Today we performed again. It didn’t go perfectly. In fact, some of our rehearsals were better than the performance was, but we got nothing but positive feedback from audience members and our teacher.
What I’ve gotten from these past few months is a reuinion with a creative part of myself. Acting gives me an outlet for emotions, creativity, and expression. It’s different from when I was in my 20s, when I really hoped I’d somehow make it a career. This time around, I knew going in that it wasn’t my life’s goal, but rather something fun to do for awhile.
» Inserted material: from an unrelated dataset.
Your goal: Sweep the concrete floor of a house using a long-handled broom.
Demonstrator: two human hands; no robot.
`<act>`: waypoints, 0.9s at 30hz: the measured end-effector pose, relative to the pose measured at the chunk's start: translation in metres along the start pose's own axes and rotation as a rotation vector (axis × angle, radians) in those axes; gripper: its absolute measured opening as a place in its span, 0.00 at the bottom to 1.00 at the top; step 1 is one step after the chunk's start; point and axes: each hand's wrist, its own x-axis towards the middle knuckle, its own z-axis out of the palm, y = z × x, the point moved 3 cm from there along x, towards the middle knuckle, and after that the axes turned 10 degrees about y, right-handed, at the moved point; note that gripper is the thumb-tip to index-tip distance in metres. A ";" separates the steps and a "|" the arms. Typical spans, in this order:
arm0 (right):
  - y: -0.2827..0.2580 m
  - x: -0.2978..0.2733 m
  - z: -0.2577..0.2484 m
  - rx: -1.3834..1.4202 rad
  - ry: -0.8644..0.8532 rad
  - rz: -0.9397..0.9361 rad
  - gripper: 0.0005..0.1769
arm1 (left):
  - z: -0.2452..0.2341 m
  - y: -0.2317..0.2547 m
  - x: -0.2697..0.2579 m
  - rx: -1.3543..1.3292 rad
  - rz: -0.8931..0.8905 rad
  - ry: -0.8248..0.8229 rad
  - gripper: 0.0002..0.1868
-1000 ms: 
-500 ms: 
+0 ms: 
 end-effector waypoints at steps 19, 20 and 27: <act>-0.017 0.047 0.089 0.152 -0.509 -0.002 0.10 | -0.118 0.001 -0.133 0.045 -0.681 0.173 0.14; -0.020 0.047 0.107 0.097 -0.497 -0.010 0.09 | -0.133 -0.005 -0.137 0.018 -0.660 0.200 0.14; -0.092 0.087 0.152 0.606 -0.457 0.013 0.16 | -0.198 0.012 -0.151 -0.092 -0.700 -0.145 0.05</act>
While I do hope that I can work towards children’s theater or even community theater at some point, for now, it’s enough to go to class and come away feeling like I worked my acting muscles, and did something purely for enjoyment. When I’m weary from running to school, appointments, activities, making lunches and dinners and breakfasts, doing laundry, managing everyone’s time, making sure homework is done, and all the other things that have a tendency to wear me out, getting out of the house and playing for a few hours is the best therapy I’ve had in awhile.